Has your doctor said that you’re at high risk for heart disease? Do you have diabetes? Have you already had a heart attack? If you said “yes” to any of these questions, you are more likely to have a heart attack or a stroke. But you can take steps to prevent heart disease or lower your chances of having a heart attack or stroke.

Heart disease occurs when the blood vessels (the arteries, veins, and capillaries that the heart moves blood through) become narrowed or blocked from a blood clot. If the blood supply to your heart is cut off by a blood clot, you are having a heart attack. If blood flow to the brain is blocked, you are having a stroke.

The closer your “ABCs” are to your targets, the better your chances of preventing heart disease, heart attacks, or strokes.

The A1C test tells your average blood glucose over the past 2–3 months. Your average blood glucose may be reported in two ways:

  • • A1C (as a percentage)

  • • Estimated average glucose, or eAG (in milligrams per deciliter, like your blood glucose meter readings)

Talk with your doctor about the best target for you. Write your latest result and your target in the following table.

Your blood pressure is the force of blood inside your blood vessels. When your blood pressure is high, your heart has to work harder than it should. Write your latest result and your target in the table below

Your cholesterol numbers tell you how much fat, also called lipids, is in your blood.

  • • LDL cholesterol, also called “bad” cholesterol, can clog your blood vessels and lead to heart disease.

  • • HDL cholesterol, also called “good” cholesterol, helps protect your heart.

  • • Triglycerides, another kind of blood fat, raise your risk for heart disease.

Talk to your doctor about when you should have your cholesterol checked, if you should be taking medicine, and what your target numbers should be.


Knowing what you eat and how much you eat can make a big difference in your blood glucose, blood pressure, and cholesterol levels. In the next column are some ways to make smart food choices. Place a check mark next to the steps you’re willing to try. To learn more about how to make these changes, talk with your health care team.

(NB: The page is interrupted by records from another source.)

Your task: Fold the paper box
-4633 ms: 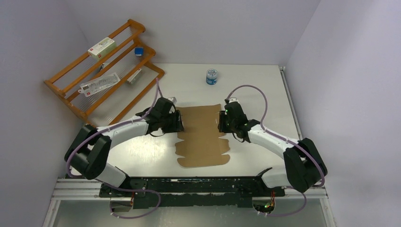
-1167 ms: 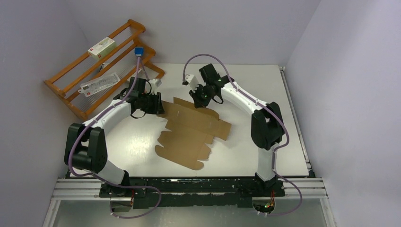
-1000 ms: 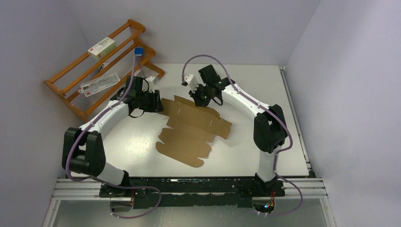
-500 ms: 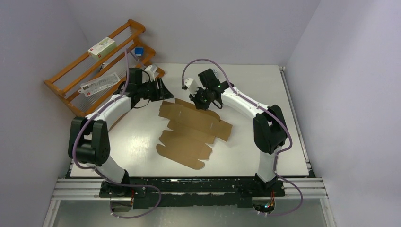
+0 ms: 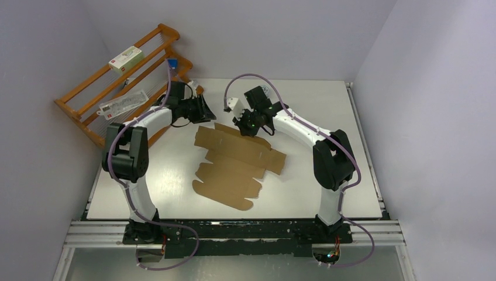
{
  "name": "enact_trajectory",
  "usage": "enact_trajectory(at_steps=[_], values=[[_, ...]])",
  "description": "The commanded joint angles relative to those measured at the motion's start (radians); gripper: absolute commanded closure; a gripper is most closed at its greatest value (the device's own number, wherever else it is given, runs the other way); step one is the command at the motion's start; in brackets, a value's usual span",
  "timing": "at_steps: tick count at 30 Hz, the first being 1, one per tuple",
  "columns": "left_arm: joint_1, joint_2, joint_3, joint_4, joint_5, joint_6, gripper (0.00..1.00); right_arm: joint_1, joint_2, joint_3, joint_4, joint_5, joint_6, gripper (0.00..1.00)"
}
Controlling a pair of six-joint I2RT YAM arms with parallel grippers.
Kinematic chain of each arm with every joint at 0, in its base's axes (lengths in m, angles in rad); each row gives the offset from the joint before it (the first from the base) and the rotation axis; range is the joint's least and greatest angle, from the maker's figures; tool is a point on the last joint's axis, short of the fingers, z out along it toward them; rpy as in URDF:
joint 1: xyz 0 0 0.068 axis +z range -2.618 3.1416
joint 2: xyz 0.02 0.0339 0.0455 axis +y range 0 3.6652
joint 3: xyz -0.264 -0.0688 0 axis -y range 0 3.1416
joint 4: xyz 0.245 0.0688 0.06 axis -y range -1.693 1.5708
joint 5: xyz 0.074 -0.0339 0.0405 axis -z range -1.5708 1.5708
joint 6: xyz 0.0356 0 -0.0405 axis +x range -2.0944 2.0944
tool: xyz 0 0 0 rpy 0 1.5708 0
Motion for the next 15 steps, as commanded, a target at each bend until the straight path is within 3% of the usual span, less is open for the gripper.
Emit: enact_trajectory(at_steps=[1, 5, 15], values=[[-0.016, 0.031, -0.010, -0.021, 0.010, -0.028, 0.58, 0.008, -0.035, -0.015, 0.038, -0.002, 0.003, 1.00], [-0.040, 0.064, 0.009, -0.076, 0.015, -0.004, 0.60, 0.007, -0.040, -0.029, 0.057, 0.018, 0.010, 1.00], [-0.100, -0.033, 0.002, -0.136, -0.036, 0.041, 0.66, 0.008, -0.036, -0.044, 0.091, 0.070, 0.032, 1.00]])
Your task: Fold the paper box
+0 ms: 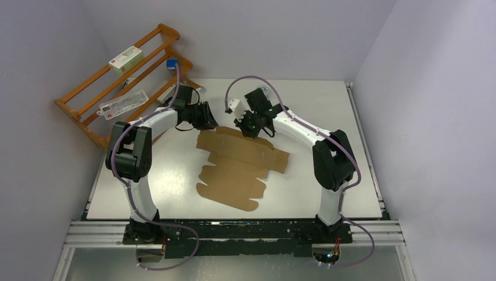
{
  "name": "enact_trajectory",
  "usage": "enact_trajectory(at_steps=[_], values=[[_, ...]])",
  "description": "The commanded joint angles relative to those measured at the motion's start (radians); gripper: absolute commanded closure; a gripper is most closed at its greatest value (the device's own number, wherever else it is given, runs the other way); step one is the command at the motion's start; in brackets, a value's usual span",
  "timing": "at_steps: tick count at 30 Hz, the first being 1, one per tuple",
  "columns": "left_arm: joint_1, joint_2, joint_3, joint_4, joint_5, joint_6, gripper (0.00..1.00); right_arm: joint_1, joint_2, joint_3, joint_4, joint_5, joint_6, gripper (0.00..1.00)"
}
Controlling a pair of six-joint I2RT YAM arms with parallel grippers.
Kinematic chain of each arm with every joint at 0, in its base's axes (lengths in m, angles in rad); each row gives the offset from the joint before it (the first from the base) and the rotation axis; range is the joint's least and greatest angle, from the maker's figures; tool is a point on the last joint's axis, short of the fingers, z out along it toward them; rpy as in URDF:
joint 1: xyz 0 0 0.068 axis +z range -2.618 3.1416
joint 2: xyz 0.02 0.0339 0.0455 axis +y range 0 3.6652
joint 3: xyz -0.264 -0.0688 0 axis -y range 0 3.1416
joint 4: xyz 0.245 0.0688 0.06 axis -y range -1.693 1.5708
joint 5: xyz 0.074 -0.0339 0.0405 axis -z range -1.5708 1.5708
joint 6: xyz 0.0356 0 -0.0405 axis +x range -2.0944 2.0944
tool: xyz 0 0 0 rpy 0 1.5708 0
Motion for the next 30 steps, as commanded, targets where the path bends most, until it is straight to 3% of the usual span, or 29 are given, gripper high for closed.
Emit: enact_trajectory(at_steps=[1, 10, 17, 23, 30], values=[[-0.053, -0.083, 0.006, -0.060, -0.012, 0.030, 0.66, 0.006, -0.030, -0.012, 0.066, 0.034, 0.020, 1.00], [-0.071, -0.107, 0.022, -0.069, 0.014, 0.013, 0.66, 0.007, -0.021, -0.023, 0.083, 0.075, 0.037, 1.00], [-0.080, -0.142, -0.069, -0.048, -0.013, 0.006, 0.66, 0.016, -0.056, -0.064, 0.121, 0.084, 0.034, 0.97], [-0.080, -0.174, -0.077, -0.076, -0.036, 0.035, 0.66, 0.048, -0.102, -0.109, 0.160, 0.177, -0.004, 0.94], [-0.057, -0.236, -0.099, -0.129, -0.089, 0.092, 0.66, 0.110, -0.181, -0.212, 0.226, 0.255, -0.205, 0.93]])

  • □ Limit saturated fat (found in fatty meats, poultry skin, butter, 2% or whole milk, ice cream, cheese, palm oil, coconut oil, lard, and shortening).

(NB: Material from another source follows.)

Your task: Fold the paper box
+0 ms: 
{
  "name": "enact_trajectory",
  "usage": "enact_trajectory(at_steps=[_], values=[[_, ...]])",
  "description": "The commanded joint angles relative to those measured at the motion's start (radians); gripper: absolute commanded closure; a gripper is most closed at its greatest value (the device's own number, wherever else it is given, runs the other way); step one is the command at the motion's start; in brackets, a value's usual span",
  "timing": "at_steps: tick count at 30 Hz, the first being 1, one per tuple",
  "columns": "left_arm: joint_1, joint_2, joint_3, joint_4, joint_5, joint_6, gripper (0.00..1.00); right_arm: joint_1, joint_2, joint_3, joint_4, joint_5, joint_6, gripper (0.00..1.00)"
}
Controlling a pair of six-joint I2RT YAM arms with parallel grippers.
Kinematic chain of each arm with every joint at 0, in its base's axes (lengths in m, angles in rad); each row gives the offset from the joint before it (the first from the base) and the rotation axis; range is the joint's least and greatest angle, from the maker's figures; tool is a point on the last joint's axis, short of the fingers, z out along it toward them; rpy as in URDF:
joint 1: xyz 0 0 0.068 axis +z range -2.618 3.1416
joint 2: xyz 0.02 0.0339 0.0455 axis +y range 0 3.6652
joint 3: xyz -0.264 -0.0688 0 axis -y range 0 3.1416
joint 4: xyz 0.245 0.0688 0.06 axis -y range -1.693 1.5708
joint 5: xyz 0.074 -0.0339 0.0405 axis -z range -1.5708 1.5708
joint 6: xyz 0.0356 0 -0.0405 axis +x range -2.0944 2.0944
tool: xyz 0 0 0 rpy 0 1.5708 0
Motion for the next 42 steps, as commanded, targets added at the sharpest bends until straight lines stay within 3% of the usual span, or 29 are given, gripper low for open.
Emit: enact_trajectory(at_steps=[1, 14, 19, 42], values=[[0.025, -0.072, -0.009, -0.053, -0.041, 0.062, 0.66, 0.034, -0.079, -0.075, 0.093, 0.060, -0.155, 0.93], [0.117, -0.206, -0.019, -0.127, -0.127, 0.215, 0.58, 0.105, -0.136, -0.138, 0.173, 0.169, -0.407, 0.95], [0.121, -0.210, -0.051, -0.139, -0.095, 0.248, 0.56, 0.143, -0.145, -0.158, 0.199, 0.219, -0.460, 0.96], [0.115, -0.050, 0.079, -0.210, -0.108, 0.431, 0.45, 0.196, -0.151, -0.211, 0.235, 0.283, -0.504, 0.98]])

  • □ Eat less salt, also called sodium.

  • □ Eat at least five servings of fruits and vegetables each day.

  • □ Cut back on high-cholesterol foods (such as egg yolks, high-fat meat and poultry, liver and other organ meats, and high-fat dairy products like whole milk).

  • □ Eat fish two or three times per week. Choose fish high in the kind of fat that protects your heart (such as albacore tuna, mackerel, rainbow trout, sardines, and salmon).


  • • Cut down on calories and fat.

  • • Eat smaller portion sizes.

  • • Try to be more physically active than you are now.


Aim for a total of about 30 minutes of physical activity, such as brisk walking, 5 days of the week.


Ask your doctor for help. You can also call your state quit line at 1-800-QUIT-NOW (800-784-8669) or visit smokefree.gov.


Medicines can help you reach your ABC targets, and that lowers your risk of heart disease. Your doctor can tell you which medicines are best for you.